AVAILABLE DATA:
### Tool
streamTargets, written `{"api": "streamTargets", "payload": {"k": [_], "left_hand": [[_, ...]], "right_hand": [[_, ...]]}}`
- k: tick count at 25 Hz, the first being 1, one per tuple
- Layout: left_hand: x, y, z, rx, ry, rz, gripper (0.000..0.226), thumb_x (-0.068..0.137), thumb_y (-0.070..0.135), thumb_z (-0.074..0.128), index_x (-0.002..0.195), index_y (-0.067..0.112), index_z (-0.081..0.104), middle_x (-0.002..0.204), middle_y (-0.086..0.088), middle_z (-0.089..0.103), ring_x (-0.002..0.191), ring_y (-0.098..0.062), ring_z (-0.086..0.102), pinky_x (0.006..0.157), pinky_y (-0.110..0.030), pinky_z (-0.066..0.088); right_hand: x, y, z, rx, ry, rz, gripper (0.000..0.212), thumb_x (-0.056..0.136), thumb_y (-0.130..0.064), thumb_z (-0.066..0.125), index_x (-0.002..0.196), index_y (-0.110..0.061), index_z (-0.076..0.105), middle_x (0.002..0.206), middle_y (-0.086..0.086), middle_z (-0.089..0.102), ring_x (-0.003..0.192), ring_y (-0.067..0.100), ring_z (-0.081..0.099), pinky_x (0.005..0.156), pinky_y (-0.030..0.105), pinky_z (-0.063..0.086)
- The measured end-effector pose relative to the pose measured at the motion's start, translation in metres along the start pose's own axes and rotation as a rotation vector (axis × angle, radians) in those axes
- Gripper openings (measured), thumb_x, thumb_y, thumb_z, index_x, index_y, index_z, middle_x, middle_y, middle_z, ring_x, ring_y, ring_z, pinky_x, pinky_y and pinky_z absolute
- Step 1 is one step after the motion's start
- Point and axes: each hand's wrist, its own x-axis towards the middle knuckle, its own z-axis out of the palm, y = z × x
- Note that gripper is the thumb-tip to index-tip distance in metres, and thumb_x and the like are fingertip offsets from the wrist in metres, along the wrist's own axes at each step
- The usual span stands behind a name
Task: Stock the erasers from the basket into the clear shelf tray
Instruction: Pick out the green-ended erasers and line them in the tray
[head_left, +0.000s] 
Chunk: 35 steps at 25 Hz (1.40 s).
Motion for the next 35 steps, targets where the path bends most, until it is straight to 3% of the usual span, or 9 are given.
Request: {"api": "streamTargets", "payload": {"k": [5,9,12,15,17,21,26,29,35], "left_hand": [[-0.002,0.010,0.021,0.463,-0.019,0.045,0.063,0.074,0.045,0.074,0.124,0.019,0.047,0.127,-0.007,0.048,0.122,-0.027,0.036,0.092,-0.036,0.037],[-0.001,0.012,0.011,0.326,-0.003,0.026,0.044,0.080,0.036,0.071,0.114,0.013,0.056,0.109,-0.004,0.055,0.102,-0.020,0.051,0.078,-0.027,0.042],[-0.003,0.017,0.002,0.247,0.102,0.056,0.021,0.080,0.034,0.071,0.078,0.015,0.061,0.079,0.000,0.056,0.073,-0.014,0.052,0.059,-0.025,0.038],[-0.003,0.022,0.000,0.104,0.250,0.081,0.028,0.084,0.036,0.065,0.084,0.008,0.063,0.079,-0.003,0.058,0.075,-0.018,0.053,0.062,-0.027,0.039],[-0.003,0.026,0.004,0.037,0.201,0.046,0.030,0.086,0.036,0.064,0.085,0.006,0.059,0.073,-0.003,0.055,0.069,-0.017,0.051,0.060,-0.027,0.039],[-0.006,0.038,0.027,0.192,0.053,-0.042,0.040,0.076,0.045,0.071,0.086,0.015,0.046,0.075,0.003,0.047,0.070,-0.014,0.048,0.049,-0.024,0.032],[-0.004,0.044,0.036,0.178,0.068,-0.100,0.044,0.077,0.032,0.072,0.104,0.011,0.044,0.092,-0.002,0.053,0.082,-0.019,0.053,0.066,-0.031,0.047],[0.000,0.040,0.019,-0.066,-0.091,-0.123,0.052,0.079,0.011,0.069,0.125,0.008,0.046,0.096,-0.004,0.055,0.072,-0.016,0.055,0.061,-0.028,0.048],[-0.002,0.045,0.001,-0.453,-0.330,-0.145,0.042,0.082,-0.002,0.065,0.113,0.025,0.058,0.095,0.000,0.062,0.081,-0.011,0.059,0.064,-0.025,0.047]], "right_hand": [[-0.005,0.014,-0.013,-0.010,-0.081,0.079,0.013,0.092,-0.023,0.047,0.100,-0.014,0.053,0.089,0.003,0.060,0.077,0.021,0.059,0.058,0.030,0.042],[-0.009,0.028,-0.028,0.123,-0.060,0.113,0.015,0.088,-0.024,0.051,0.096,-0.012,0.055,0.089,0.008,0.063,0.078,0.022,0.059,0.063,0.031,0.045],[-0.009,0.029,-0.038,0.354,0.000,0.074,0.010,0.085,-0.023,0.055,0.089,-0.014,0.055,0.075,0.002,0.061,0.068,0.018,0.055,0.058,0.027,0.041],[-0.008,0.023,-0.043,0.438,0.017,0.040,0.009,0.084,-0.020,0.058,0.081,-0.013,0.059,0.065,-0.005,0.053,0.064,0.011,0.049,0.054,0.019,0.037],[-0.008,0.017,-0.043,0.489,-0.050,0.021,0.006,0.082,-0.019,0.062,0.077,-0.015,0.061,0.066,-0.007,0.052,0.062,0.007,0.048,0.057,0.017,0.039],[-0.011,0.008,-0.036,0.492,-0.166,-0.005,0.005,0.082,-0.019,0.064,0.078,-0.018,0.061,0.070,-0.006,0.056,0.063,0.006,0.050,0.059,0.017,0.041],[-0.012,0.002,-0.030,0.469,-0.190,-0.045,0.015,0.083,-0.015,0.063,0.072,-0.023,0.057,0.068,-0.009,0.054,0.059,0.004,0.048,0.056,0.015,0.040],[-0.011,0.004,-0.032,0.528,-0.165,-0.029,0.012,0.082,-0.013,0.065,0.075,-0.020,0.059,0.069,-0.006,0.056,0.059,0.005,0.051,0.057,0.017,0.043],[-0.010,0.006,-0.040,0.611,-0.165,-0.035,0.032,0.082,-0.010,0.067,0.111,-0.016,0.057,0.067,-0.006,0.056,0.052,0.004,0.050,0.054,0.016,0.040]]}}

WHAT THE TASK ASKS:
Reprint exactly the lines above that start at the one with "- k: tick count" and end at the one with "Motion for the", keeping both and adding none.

WRITTEN ANSWER:
- k: tick count at 25 Hz, the first being 1, one per tuple
- Layout: left_hand: x, y, z, rx, ry, rz, gripper (0.000..0.226), thumb_x (-0.068..0.137), thumb_y (-0.070..0.135), thumb_z (-0.074..0.128), index_x (-0.002..0.195), index_y (-0.067..0.112), index_z (-0.081..0.104), middle_x (-0.002..0.204), middle_y (-0.086..0.088), middle_z (-0.089..0.103), ring_x (-0.002..0.191), ring_y (-0.098..0.062), ring_z (-0.086..0.102), pinky_x (0.006..0.157), pinky_y (-0.110..0.030), pinky_z (-0.066..0.088); right_hand: x, y, z, rx, ry, rz, gripper (0.000..0.212), thumb_x (-0.056..0.136), thumb_y (-0.130..0.064), thumb_z (-0.066..0.125), index_x (-0.002..0.196), index_y (-0.110..0.061), index_z (-0.076..0.105), middle_x (0.002..0.206), middle_y (-0.086..0.086), middle_z (-0.089..0.102), ring_x (-0.003..0.192), ring_y (-0.067..0.100), ring_z (-0.081..0.099), pinky_x (0.005..0.156), pinky_y (-0.030..0.105), pinky_z (-0.063..0.086)
- The measured end-effector pose relative to the pose measured at the motion's start, translation in metres along the start pose's own axes and rotation as a rotation vector (axis × angle, radians) in those axes
- Gripper openings (measured), thumb_x, thumb_y, thumb_z, index_x, index_y, index_z, middle_x, middle_y, middle_z, ring_x, ring_y, ring_z, pinky_x, pinky_y and pinky_z absolute
- Step 1 is one step after the motion's start
- Point and axes: each hand's wrist, its own x-axis towards the middle knuckle, its own z-axis out of the palm, y = z × x
- Note that gripper is the thumb-tip to index-tip distance in metres, and thumb_x and the like are fingertip offsets from the wrist in metres, along the wrist's own axes at each step
- The usual span stands behind a name
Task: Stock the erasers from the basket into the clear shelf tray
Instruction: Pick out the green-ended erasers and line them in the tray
[head_left, +0.000s] 
Chunk: 35 steps at 25 Hz (1.40 s).
Motion for the next 35 steps, targets where the path bends most, until it is straight to 3% of the usual span, or 9 are given.

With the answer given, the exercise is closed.